It’s marriage or celibacy for Carlton and Granada

Despite reports to the contrary, the ITC has not approved pan-ITV ad deals. Unless a merger is allowed, the two must stay strictly apart, says Andy Barnes

I love television. I really do. Both selling it and watching it. But, when I read people like Nestlé’s Andrew Harrison or Concord’s Nigel Mansell (MW last week) questioning TV’s ability to deliver to advertisers, I am struck by a sense of incredulity.

How can Harrison say retailers are a better way to reach his audience? I don’t hear much chat about supermarket gondolas in many of the everyday conversations I have. Nor, in reference to Mansell’s comments about outdoor, do I hear much about poster sites.

But look at Popstars, I’m a Celebrity…, the Champions League, Who Wants to Be a Millionaire? or Footballers’ Wives – these are brands that live and breathe. And these are all programmes on ITV1, a station that is currently – supposedly – on its uppers.

ITV is so much on its uppers that, in the year to date, it has delivered a “paltry” 43.5 per cent of all adult impacts and taken a “derisory” 54 per cent of the money in the TV market. Some uppers.

Who wouldn’t die for a market position like that? In truth, ITV is still unbelievably strong. That is why it has to be regulated – to ensure it doesn’t unfairly exploit its market position.

Here, two things greatly concern me. First, it has been reported (wrongly) that the Independent Television Commission (ITC) has given the green light to pan-ITV deals as a result of its investigation into the Unilever deal.

The ITC has done nothing of the sort. What it has said is that the individual deals done with Unilever by Carlton and Granada were not done in collusion. They were done independently. The ITC also reiterated that, for now and for the foreseeable future, whole-ITV deals are still banned.

This brings me to my second concern. There is a quaint notion doing the rounds that, although ITV is specifically prohibited from trading as one entity, maybe their sales backrooms could be merged, leaving the sales pe

ople unencumbered, to compete tooth and nail.

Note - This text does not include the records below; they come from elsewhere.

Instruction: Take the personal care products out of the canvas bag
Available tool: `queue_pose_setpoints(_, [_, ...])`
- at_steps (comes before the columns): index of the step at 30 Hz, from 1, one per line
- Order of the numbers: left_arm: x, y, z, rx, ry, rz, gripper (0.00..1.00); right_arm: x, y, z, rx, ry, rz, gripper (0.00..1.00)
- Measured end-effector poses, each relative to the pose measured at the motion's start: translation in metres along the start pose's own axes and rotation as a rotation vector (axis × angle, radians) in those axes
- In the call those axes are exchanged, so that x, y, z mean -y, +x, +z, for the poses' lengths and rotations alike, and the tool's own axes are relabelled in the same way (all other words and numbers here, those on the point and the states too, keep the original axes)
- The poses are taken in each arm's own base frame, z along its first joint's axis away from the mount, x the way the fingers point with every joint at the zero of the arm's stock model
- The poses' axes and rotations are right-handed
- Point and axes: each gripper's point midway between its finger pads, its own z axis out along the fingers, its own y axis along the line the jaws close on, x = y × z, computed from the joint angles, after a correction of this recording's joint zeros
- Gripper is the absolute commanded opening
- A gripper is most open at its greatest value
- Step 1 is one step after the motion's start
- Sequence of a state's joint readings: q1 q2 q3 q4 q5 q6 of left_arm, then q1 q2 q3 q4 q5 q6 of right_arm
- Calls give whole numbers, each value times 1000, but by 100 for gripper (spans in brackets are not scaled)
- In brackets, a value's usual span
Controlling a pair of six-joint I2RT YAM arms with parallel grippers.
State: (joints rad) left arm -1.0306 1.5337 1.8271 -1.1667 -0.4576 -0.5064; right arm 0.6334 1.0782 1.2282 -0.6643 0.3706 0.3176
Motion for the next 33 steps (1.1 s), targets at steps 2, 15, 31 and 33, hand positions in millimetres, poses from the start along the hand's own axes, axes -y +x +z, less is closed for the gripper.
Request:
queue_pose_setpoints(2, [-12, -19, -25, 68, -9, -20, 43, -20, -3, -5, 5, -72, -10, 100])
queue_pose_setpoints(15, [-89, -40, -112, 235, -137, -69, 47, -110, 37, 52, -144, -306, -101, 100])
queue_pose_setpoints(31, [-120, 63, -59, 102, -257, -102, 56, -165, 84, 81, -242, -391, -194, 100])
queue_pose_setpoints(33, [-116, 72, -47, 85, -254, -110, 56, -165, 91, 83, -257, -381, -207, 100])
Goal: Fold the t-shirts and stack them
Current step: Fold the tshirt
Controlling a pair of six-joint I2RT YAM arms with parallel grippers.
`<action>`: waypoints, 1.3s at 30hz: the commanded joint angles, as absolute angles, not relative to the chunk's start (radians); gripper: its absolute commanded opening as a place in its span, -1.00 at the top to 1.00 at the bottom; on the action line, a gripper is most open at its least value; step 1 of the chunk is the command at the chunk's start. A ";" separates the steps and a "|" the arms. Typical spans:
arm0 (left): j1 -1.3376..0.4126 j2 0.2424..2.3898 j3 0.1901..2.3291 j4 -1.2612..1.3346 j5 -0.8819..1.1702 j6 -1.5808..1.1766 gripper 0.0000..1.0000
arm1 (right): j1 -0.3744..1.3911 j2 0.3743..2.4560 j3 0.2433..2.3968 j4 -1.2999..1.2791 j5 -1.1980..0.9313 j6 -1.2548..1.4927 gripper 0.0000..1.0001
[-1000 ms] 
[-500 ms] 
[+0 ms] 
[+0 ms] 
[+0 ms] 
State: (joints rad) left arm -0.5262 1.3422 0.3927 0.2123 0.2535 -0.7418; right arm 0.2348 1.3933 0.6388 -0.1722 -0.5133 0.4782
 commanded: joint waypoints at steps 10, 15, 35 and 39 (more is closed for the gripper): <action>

I have never heard such arrant nonsense. It’s like suggesting that you can separate brain and body and that both will still function perfectly normally in isolation. They won’t. Just as brain and body functions are inextricably linked, so Carlton and Granada cannot be distanced from their backrooms. Consequently, if the backrooms merged, Carlton and Granada would know everything about each other’s business. They would be as one. Their knowledge and, as a result their power, would be greatly enhanced. It is ludicrous to think otherwise.

For all its current problems, ITV is still a powerhouse. Put all that power in one set of hands through sales backroom manipulation and it could use its dominance to distort the market.

Front-line sales and the backroom are inextricably linked. Either ITV is allowed to merge, lock stock and barrel, or it isn’t. Until then, merger by stealth cannot be allowed. There is no halfway house.